Would you filter these records and copy every line that has the word "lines"?

[Source records]

----------------------------------------

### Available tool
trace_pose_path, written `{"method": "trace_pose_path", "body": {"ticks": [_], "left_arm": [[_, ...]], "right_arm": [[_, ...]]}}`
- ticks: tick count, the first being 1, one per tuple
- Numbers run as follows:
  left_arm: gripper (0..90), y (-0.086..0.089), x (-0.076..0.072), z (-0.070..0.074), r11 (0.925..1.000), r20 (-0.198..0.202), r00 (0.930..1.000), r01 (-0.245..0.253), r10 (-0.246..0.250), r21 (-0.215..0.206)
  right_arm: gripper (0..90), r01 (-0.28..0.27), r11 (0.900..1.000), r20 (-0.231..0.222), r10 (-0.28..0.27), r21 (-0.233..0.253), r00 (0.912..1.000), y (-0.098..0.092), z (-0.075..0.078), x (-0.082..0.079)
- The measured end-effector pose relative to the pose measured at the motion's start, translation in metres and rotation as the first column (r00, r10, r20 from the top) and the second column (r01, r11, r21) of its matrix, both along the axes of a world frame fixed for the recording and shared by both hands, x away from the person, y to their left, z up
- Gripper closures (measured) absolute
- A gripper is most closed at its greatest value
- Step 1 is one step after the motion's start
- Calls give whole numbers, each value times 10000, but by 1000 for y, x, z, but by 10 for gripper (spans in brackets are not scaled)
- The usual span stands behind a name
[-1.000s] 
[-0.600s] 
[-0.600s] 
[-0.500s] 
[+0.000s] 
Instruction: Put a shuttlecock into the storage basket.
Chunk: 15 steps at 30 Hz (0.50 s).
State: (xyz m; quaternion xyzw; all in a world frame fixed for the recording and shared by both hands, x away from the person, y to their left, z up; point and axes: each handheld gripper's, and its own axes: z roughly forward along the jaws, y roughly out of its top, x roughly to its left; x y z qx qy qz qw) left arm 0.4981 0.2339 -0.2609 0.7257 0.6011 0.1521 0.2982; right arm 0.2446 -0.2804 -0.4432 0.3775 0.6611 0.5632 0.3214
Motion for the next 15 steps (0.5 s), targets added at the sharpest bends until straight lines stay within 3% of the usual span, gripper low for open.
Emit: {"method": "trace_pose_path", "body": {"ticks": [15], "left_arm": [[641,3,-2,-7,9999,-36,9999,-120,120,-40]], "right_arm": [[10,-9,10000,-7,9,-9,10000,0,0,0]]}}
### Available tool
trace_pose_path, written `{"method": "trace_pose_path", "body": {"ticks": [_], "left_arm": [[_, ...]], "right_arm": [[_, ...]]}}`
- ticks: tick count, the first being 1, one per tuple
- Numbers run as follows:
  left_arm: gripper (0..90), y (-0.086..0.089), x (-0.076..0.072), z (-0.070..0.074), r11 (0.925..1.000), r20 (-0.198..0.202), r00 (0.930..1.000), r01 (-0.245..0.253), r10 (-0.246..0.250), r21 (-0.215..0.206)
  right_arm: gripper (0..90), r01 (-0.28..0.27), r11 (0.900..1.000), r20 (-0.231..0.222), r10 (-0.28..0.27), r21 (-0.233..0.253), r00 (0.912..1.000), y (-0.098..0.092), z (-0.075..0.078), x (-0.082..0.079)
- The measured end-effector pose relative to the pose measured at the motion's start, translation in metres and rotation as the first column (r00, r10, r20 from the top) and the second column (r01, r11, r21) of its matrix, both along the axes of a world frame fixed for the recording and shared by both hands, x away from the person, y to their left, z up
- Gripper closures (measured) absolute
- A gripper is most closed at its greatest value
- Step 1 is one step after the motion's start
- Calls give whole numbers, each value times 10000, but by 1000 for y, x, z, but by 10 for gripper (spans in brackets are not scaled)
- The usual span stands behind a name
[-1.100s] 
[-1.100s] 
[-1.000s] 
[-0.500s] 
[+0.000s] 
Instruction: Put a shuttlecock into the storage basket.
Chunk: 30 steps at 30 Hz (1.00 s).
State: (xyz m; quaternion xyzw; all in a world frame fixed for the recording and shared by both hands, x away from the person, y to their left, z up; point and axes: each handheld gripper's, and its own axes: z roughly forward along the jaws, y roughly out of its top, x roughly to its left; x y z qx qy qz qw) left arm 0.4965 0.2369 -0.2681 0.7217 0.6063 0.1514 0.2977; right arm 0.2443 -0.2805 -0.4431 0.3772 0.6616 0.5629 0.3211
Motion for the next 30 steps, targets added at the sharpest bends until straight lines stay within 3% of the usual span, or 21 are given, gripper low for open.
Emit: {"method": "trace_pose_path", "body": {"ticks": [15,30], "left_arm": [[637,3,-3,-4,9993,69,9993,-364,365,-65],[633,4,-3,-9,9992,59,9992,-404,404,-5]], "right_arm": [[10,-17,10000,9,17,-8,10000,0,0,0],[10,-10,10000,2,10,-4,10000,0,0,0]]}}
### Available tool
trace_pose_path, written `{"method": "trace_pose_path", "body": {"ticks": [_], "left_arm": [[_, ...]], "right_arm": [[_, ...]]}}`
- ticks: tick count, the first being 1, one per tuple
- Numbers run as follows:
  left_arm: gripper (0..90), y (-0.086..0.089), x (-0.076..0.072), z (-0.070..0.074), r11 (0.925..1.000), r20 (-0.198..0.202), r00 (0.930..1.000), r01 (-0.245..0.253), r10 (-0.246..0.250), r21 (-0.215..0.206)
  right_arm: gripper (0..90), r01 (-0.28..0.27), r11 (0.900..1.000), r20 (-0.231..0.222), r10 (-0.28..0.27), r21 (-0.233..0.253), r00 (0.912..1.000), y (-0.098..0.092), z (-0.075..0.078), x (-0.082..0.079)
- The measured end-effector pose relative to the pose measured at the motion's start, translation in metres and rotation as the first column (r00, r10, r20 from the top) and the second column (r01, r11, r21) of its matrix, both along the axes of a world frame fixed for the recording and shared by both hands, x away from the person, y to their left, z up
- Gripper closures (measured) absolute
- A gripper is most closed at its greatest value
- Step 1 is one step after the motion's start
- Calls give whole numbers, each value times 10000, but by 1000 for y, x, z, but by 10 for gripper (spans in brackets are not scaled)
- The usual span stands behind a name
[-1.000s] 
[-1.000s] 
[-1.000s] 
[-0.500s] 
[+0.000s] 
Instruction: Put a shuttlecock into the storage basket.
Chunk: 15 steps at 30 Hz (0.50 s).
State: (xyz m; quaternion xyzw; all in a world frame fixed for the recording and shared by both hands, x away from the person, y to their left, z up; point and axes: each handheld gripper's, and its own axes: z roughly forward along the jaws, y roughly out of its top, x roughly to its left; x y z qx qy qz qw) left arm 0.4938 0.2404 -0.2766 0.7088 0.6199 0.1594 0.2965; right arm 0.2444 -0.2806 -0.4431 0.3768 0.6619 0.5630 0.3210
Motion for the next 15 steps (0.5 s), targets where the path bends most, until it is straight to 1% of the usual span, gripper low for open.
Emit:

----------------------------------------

Answer box —
Motion for the next 15 steps (0.5 s), targets added at the sharpest bends until straight lines stay within 3% of the usual span, gripper low for open.
Motion for the next 30 steps, targets added at the sharpest bends until straight lines stay within 3% of the usual span, or 21 are given, gripper low for open.

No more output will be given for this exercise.